Mari knew that most men on this ship thought him a damned romantic fool. During the past year, as he grew more and more worldly at the leaderless papal court, he’d been forced to rebuff – sometimes physically – the attentions of dozens of girls. This drew laughter from many prelates, and earned him a few unwelcome advances from his own sex.
The only man who had never mocked him was Cardinal Napoleone Orsini. In spirit both the lion and the bear his name indicated, he was a generous, gregarious, and bluntly gracious man. Upon arriving in the summer of 1315, Mariotto had attached himself to Orsini’s party. Back then the cardinal had been rumoured as a favourite for the papacy, and as they spoke nearly the same language (Veronese Italian differed from Roman Italian, but only in dialect), it seemed a natural move. Mariotto had orders to lobby the
new pope in Verona’s favour, and if he had a friendship with that new pope before the office was granted, so much the better.
The election of Jacques d’Euse had come as quite a shock, and not only to Mari. After two years without a Holy Father, the latest French king had bullied and bribed all the cardinals together and forced them into a castle to do their duty and choose a pontiff. It gave new meaning to the term conclave – con clave, literally, ‘with key’. While they held the key to God’s heir on Earth, Philip V held the key to their freedom.

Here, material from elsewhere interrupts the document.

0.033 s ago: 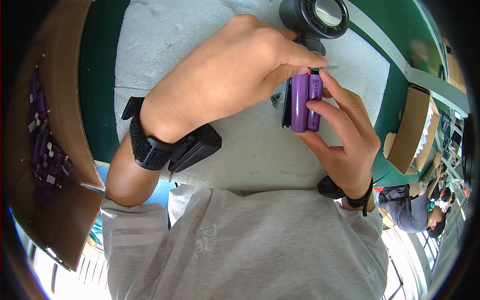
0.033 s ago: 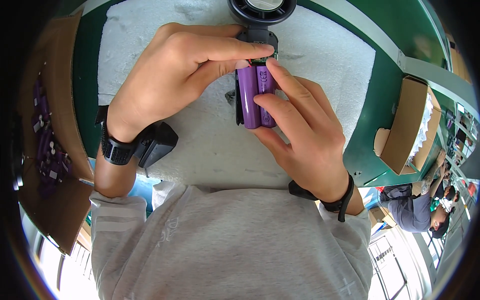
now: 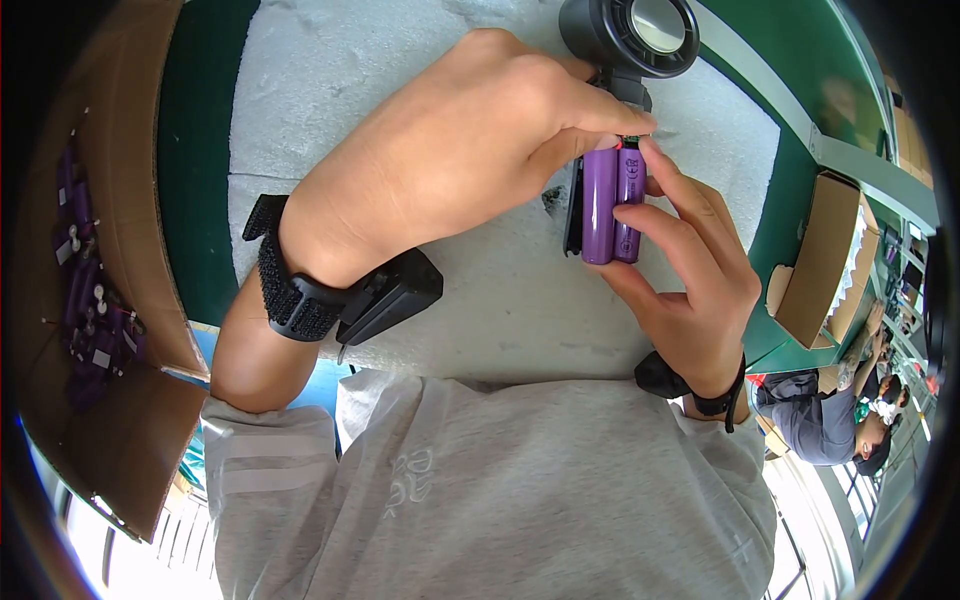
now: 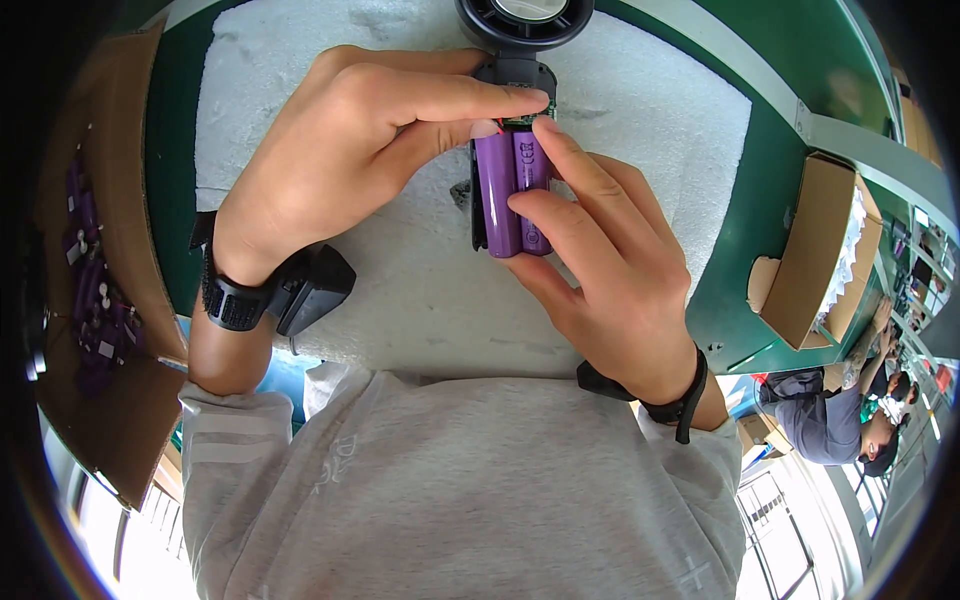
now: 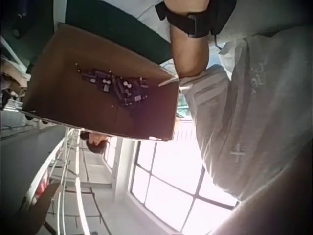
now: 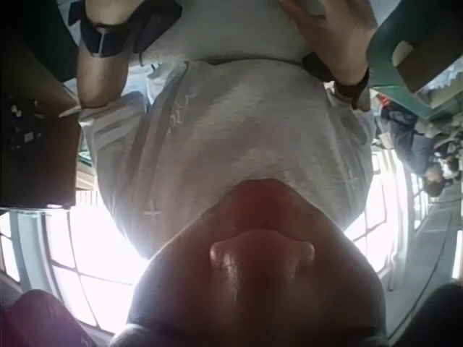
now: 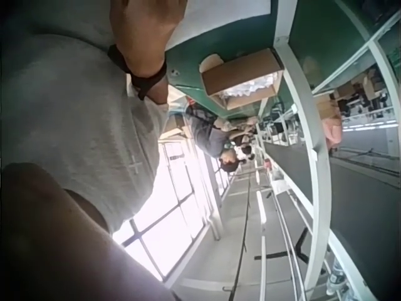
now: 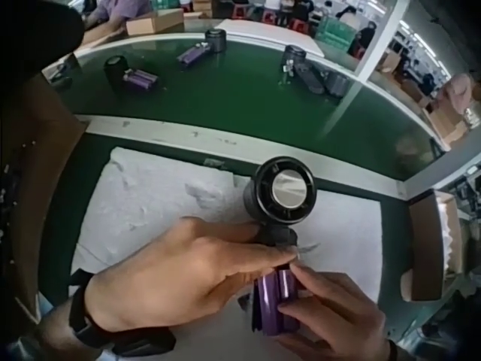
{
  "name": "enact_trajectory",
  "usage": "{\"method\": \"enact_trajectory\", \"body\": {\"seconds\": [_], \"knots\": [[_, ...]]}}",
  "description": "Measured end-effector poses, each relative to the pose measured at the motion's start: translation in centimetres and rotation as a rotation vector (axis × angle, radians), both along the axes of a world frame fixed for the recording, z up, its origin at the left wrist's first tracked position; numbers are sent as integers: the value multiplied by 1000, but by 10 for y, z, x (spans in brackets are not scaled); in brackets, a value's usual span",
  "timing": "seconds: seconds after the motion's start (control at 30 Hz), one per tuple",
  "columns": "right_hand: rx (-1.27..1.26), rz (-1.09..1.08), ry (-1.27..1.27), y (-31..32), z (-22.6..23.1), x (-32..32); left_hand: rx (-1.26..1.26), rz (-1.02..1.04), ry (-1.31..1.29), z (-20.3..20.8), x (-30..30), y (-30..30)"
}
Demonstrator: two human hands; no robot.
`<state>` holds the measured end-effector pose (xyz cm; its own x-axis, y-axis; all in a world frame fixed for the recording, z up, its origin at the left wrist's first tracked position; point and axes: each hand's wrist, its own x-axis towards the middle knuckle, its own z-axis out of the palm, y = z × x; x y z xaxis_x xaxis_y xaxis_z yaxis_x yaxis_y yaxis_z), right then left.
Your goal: Assemble an electronic device by connecting a circuit board to a battery and housing.
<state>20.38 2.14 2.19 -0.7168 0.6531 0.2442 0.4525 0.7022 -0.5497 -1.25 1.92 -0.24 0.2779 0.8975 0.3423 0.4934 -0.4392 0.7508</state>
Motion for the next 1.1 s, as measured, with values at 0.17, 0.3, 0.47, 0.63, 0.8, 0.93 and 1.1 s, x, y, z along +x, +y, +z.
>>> {"method": "enact_trajectory", "body": {"seconds": [0.17,0.3,0.47,0.63,0.8,0.93,1.1], "knots": [[-8,0,29,0,-4,1,-131,18,-22,15,4,1],[-30,-4,68,2,-5,0,-169,35,-102,8,7,2],[-56,16,17,3,-1,1,-147,31,-172,3,6,1],[-60,16,-68,4,7,0,-169,13,-151,4,5,3],[-65,-8,29,3,-2,1,-147,9,-153,3,6,5],[-102,-51,73,0,-6,0,-128,13,-119,3,6,6],[-83,8,58,5,-4,2,-152,-6,-132,2,3,7]]}}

Mariotto remembered waiting with so many others outside the castle, watching for the telltale smoke that would signify Orsini’s election. But when the white smoke had come and the doors had opened, it was instead a cordwainer’s son who had mounted St. Peter’s throne. The little man had taken them all by surprise, doing the unthinkable and nominating himself. Trained in both the law and in medicine, his career in the clergy had been mostly spent presiding over the seaside See of Frejus, a pleasurable duty, and in Avignon, providing advice more legal than spiritual. How he had swung them around to vote for him, no one quite said. Certainly Orsini had been mute on the subject. But rather than look displeased, Orsini appeared quite content.
Now looking out over the water, Orsini softly murmured, “Illyria, I am coming.”
“Pardon?” said Mariotto.
Looking abashed, the cardinal rubbed his whiskered chin with the back of his hand. “I have a cousin, prince of a city on the coast of Anatolia. It’s called Dubrovnik, but he has renamed it Illyria.”
“Illyria? After—?”
“—Ilium, yes, the fabled city of Helen and Paris.” Orsini smiled smugly. “For all that he’s a good prince, he is a fanciful fellow. He’s rather like you! He pines. O, how he pines! He writes of a young maiden for whom he would eat every apple in the world. Her father is a great man of the city and her brother is one of the handsomest men in the land – by report, he would even rival you,” added the cardinal with a cheerful wink. “Certain that with such men in her life already he would pale in comparison, my cousin has talked himself into loving the lady from afar.”